Sea Shepherd (everyone’s favorite vigilantes) has a campaign against shark-finning, part of which is changing your perspective on sharks:

Myth:  Sharks are bloodthirsty man-eaters and ruthless killing machines.
Reality
:  More people are killed each year by falling vending machines than by sharks.

San Francisco has a lot going on with regards to shark-finning. Wild Aid, which seems pretty awesome, has its headquarters in SF. Check out their volunteer opportunities. San Francisco-based journalist Erica Gies is also involved with Wild Aid; read about her efforts on spot.us—a very interesting site on its own I might add. You can also read her interview with shark-activist and Goldman Environmental Prize-winner Randell Arauz. Sea Stewards has an initiative called The Shark Sanctuary that is devoted to better understanding and conservation of sharks in the Bay Area. You can sign their petition to the city to ban shark fins and shark fin products in SF. Hawaii actually became the first place to ban shark fin soup earlier this year; maybe San Francisco could be next?!

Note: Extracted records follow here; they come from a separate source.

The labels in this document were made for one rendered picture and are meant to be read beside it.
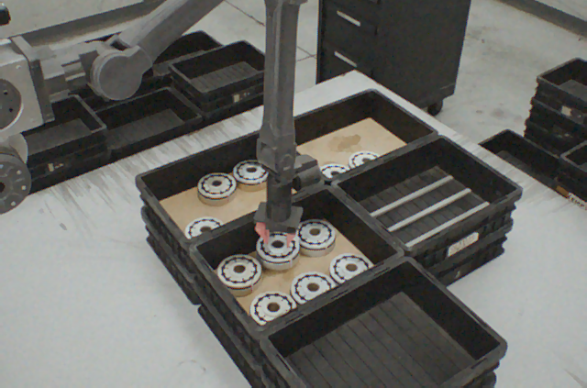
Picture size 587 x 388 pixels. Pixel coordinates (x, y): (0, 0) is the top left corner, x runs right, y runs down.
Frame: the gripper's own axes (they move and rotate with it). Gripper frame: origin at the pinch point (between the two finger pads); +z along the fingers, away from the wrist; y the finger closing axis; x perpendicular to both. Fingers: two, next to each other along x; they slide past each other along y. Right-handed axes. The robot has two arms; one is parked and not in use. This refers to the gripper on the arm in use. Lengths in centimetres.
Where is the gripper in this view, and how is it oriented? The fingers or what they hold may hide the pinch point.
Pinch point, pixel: (278, 242)
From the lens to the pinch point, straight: 156.6
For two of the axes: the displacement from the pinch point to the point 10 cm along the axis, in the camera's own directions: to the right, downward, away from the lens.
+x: -2.0, 6.0, -7.8
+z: -0.3, 7.9, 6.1
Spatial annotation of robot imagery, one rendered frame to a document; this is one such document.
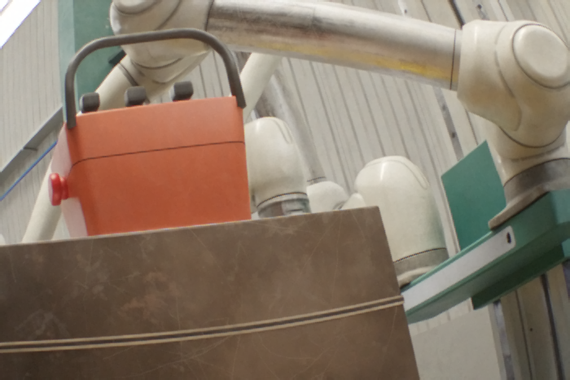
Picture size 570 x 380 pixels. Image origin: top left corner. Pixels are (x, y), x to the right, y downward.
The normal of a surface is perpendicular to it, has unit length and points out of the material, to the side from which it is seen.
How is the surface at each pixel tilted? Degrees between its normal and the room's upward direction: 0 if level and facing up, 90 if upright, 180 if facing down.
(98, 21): 90
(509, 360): 90
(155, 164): 97
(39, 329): 90
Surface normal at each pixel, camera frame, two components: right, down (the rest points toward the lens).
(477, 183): -0.89, 0.10
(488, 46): -0.32, -0.30
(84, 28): 0.70, -0.37
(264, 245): 0.41, -0.36
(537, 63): 0.04, -0.29
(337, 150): -0.67, -0.04
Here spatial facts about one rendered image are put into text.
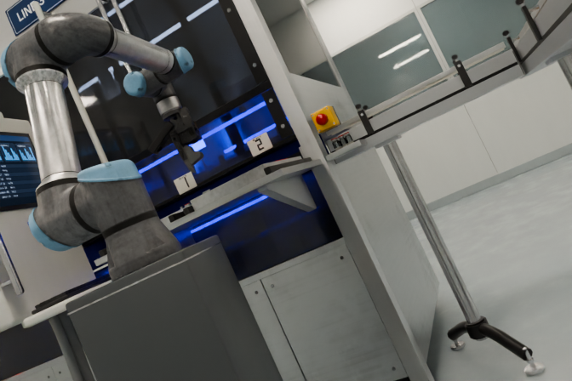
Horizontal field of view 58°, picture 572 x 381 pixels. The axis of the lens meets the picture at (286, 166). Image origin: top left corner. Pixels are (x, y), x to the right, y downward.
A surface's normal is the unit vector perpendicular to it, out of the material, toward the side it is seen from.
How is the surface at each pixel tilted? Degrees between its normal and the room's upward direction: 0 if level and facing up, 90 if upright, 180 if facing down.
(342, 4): 90
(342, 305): 90
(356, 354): 90
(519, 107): 90
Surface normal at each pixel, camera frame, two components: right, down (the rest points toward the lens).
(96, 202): -0.34, 0.13
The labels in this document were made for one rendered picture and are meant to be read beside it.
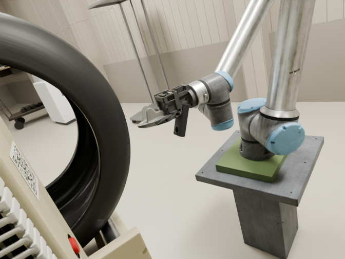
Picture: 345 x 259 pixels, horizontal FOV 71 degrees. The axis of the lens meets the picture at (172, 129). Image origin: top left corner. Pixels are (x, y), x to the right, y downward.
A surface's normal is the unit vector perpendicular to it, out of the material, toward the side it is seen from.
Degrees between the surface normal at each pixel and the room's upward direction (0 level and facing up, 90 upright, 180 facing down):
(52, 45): 61
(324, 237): 0
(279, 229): 90
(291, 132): 96
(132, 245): 90
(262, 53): 90
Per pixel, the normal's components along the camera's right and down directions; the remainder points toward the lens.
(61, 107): 0.72, 0.08
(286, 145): 0.21, 0.45
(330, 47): -0.61, 0.48
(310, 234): -0.27, -0.88
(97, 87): 0.85, -0.35
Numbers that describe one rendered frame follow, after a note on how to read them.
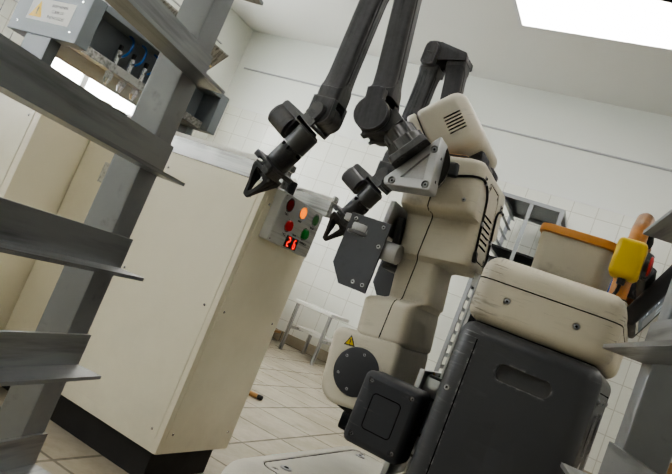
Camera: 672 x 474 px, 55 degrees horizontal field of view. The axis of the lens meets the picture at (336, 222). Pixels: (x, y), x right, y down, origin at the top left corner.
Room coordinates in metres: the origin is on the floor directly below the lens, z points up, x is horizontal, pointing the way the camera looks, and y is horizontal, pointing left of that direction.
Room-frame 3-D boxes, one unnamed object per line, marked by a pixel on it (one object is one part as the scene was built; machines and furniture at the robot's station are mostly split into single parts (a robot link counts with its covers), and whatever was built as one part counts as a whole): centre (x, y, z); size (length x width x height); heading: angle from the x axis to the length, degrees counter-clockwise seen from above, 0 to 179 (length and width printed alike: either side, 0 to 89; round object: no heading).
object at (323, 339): (5.77, -0.22, 0.23); 0.44 x 0.44 x 0.46; 55
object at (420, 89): (1.80, -0.09, 1.18); 0.11 x 0.06 x 0.43; 152
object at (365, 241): (1.53, -0.14, 0.77); 0.28 x 0.16 x 0.22; 152
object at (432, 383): (1.42, -0.22, 0.45); 0.28 x 0.27 x 0.25; 152
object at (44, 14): (2.26, 0.88, 1.01); 0.72 x 0.33 x 0.34; 152
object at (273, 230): (1.85, 0.11, 0.77); 0.24 x 0.04 x 0.14; 152
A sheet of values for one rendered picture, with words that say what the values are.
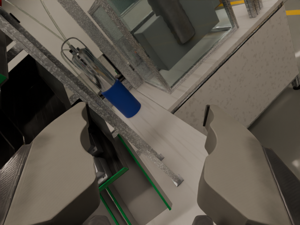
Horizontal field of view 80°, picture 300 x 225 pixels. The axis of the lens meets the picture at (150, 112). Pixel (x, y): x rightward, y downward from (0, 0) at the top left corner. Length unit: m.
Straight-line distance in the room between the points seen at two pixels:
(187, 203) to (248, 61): 1.09
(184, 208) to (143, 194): 0.19
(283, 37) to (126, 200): 1.55
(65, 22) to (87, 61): 9.79
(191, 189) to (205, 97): 0.70
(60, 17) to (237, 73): 10.16
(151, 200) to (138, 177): 0.08
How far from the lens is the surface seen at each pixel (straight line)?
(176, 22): 1.21
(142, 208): 0.64
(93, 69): 1.21
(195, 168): 0.79
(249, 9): 1.56
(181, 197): 0.77
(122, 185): 0.65
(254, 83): 1.60
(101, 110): 0.53
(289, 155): 1.73
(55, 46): 11.11
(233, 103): 1.50
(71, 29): 10.96
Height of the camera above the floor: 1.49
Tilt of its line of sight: 30 degrees down
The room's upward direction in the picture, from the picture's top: 42 degrees counter-clockwise
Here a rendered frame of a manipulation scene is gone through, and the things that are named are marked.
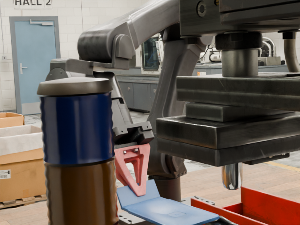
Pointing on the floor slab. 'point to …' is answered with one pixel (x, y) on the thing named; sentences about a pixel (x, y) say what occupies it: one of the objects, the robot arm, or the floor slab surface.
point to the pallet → (22, 201)
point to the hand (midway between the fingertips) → (139, 191)
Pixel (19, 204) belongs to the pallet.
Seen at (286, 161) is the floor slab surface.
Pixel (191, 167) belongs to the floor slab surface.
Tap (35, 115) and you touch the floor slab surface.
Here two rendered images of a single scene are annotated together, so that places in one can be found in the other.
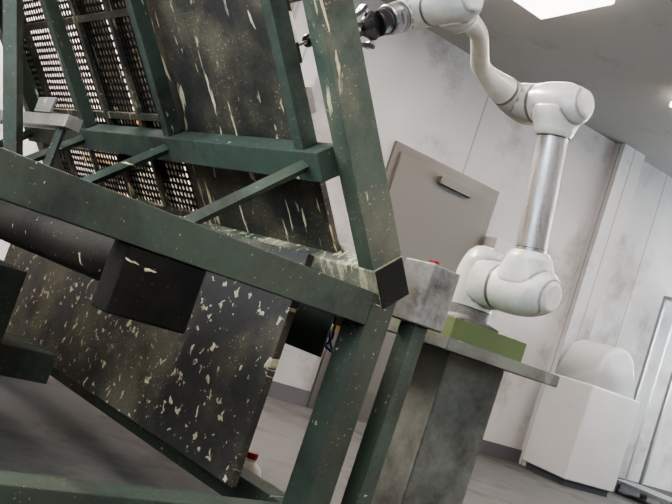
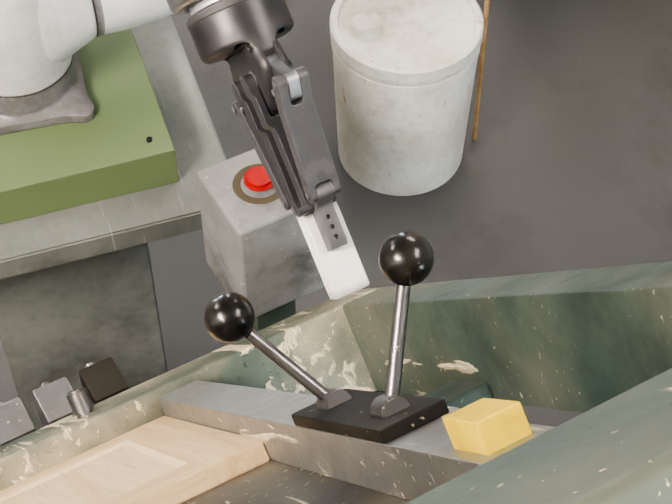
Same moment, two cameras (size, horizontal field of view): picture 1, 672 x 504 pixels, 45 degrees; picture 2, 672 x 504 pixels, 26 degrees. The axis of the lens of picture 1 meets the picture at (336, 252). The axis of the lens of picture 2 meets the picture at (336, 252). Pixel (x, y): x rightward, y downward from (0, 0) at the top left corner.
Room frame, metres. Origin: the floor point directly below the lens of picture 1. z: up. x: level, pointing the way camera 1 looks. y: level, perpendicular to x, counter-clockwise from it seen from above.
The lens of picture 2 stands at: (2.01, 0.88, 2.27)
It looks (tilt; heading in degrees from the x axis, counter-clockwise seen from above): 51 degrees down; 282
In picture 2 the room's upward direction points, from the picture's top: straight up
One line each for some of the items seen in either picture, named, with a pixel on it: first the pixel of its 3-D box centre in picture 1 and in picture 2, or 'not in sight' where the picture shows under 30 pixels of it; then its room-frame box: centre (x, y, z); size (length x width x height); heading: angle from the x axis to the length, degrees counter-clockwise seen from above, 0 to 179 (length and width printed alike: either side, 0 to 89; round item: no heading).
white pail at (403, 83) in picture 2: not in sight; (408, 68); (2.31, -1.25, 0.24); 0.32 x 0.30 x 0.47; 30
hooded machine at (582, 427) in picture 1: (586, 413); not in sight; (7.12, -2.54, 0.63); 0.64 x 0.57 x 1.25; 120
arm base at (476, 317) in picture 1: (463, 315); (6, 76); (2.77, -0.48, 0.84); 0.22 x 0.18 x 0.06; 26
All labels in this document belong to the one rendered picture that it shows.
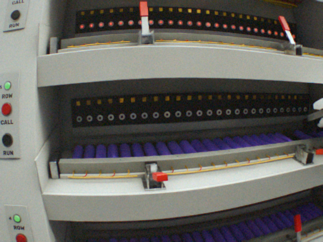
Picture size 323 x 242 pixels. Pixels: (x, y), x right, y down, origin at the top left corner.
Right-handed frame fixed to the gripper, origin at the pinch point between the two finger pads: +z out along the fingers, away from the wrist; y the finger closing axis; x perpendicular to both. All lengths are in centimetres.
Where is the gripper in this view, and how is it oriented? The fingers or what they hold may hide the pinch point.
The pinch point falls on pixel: (315, 124)
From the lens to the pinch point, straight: 58.9
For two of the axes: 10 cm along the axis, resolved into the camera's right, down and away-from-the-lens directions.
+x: 0.9, 9.6, -2.7
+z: -1.4, 2.8, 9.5
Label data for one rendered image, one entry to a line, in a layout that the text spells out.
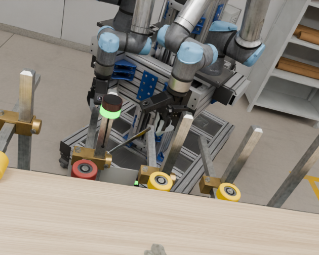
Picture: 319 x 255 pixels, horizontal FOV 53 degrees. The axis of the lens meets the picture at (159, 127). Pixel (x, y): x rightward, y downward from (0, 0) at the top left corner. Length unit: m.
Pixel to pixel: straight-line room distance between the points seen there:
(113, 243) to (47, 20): 3.17
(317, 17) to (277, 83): 0.84
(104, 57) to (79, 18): 2.48
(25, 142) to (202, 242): 0.65
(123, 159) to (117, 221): 1.22
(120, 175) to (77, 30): 2.70
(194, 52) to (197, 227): 0.53
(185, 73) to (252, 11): 0.43
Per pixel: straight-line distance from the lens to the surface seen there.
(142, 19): 1.33
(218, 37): 1.49
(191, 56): 0.99
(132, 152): 2.19
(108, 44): 1.22
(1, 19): 3.99
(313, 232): 1.23
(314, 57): 4.16
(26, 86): 1.00
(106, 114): 0.94
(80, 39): 3.79
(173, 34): 1.14
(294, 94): 4.32
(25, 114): 1.06
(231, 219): 1.07
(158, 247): 0.89
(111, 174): 1.24
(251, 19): 1.34
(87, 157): 1.12
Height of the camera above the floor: 1.64
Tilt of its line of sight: 35 degrees down
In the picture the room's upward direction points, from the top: 19 degrees clockwise
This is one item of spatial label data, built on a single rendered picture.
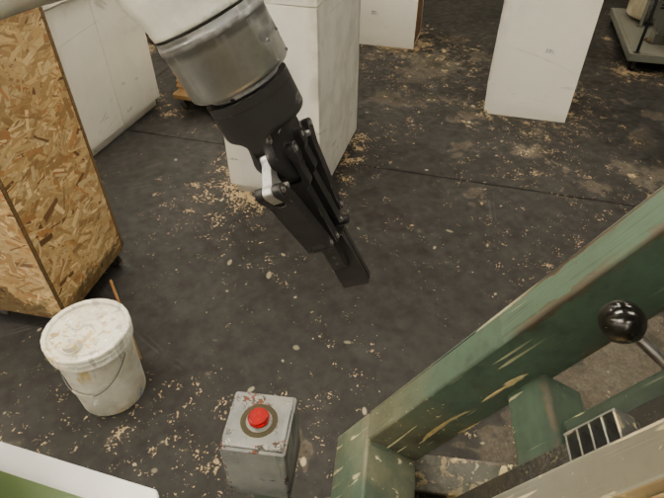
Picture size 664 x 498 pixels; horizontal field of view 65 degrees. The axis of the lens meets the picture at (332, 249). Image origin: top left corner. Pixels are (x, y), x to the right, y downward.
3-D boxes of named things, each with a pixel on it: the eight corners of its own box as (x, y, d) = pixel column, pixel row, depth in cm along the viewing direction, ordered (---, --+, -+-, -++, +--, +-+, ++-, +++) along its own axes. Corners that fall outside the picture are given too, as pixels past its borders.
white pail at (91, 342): (106, 348, 223) (70, 268, 192) (168, 364, 217) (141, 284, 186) (57, 411, 200) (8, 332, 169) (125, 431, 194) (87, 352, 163)
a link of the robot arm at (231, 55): (271, -26, 41) (304, 44, 45) (182, 20, 45) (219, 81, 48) (235, 10, 35) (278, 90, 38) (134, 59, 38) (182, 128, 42)
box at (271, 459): (245, 438, 111) (235, 388, 99) (300, 444, 110) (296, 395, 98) (230, 493, 102) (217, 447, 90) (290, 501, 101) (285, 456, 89)
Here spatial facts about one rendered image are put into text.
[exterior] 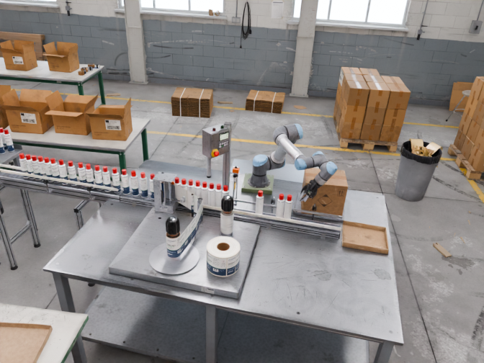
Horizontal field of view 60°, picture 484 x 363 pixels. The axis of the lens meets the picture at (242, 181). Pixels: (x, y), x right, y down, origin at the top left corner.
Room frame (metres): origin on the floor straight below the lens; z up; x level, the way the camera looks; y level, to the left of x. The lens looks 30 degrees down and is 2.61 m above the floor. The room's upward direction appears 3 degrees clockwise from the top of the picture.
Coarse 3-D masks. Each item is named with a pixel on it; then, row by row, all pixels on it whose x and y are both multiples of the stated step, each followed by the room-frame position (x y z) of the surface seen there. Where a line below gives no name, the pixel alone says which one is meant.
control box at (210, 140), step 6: (216, 126) 2.67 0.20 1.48; (204, 132) 2.59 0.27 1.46; (210, 132) 2.57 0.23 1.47; (216, 132) 2.58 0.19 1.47; (222, 132) 2.61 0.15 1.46; (204, 138) 2.59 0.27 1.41; (210, 138) 2.55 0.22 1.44; (216, 138) 2.57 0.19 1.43; (228, 138) 2.65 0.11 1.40; (204, 144) 2.59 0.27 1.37; (210, 144) 2.55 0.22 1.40; (216, 144) 2.57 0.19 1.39; (228, 144) 2.65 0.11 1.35; (204, 150) 2.59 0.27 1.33; (210, 150) 2.55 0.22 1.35; (216, 150) 2.57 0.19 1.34; (222, 150) 2.61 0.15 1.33; (228, 150) 2.65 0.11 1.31; (210, 156) 2.55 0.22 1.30
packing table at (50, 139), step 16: (144, 128) 4.21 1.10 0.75; (32, 144) 3.77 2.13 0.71; (48, 144) 3.70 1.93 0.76; (64, 144) 3.69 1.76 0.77; (80, 144) 3.69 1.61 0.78; (96, 144) 3.71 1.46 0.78; (112, 144) 3.72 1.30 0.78; (128, 144) 3.74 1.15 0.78; (144, 144) 4.34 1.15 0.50; (144, 160) 4.34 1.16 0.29
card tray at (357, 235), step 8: (344, 224) 2.48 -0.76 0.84; (352, 224) 2.47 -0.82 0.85; (360, 224) 2.46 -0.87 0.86; (368, 224) 2.45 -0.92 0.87; (344, 232) 2.39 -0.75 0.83; (352, 232) 2.40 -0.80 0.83; (360, 232) 2.40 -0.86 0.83; (368, 232) 2.41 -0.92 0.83; (376, 232) 2.41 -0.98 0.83; (384, 232) 2.42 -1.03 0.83; (344, 240) 2.30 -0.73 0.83; (352, 240) 2.31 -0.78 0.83; (360, 240) 2.31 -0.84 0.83; (368, 240) 2.32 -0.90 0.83; (376, 240) 2.32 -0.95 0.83; (384, 240) 2.32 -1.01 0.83; (360, 248) 2.21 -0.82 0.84; (368, 248) 2.20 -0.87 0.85; (376, 248) 2.19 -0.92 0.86; (384, 248) 2.18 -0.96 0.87
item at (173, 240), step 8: (168, 224) 1.94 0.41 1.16; (176, 224) 1.96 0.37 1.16; (168, 232) 1.94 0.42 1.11; (176, 232) 1.95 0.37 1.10; (168, 240) 1.94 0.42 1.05; (176, 240) 1.94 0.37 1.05; (168, 248) 1.94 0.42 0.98; (176, 248) 1.94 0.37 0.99; (168, 256) 1.95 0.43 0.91; (176, 256) 1.94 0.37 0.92
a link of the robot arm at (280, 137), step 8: (280, 128) 2.76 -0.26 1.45; (280, 136) 2.68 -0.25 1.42; (280, 144) 2.64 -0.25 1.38; (288, 144) 2.58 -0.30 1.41; (288, 152) 2.53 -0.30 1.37; (296, 152) 2.49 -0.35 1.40; (296, 160) 2.41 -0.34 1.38; (304, 160) 2.40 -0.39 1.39; (312, 160) 2.41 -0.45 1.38; (296, 168) 2.39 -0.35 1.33; (304, 168) 2.38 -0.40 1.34
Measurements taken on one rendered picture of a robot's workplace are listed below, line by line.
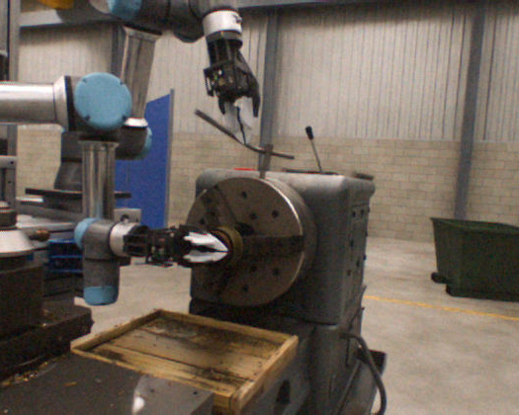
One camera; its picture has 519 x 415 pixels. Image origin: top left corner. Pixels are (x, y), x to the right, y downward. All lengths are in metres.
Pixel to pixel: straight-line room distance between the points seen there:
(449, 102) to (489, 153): 1.50
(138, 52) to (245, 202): 0.61
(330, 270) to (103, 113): 0.65
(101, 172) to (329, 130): 10.28
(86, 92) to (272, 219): 0.47
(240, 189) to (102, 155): 0.35
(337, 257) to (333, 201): 0.15
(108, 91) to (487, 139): 10.44
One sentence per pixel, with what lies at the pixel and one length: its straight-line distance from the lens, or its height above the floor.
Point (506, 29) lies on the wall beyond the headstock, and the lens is 11.65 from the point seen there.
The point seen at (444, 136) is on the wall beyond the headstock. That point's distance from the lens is 11.02.
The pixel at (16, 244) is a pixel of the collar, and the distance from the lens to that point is 0.60.
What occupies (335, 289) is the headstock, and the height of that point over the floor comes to 0.96.
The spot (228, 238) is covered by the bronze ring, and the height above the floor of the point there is 1.10.
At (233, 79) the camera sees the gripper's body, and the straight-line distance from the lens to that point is 0.85.
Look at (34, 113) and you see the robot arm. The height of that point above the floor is 1.34.
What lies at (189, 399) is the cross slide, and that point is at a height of 0.97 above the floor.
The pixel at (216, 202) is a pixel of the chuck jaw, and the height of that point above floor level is 1.17.
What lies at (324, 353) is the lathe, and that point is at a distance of 1.18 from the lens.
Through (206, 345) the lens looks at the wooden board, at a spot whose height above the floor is 0.88.
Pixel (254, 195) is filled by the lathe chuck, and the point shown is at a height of 1.19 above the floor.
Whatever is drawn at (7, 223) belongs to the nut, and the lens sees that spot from 0.61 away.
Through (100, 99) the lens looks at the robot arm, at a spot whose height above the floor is 1.37.
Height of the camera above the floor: 1.23
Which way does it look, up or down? 5 degrees down
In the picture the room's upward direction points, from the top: 4 degrees clockwise

On a national level, here’s a list of restaurants to avoid because they serve shark fin soup. New York and San Francisco totally stand out with the most restaurants listed. L.A. and Las Vegas do pretty well, too. Stopsharkfinning.net has a list of other ways you can help. You can also donate money to the Sea Shepherd for their shark conservation work. Read Oceana’s report on the international fin trade here.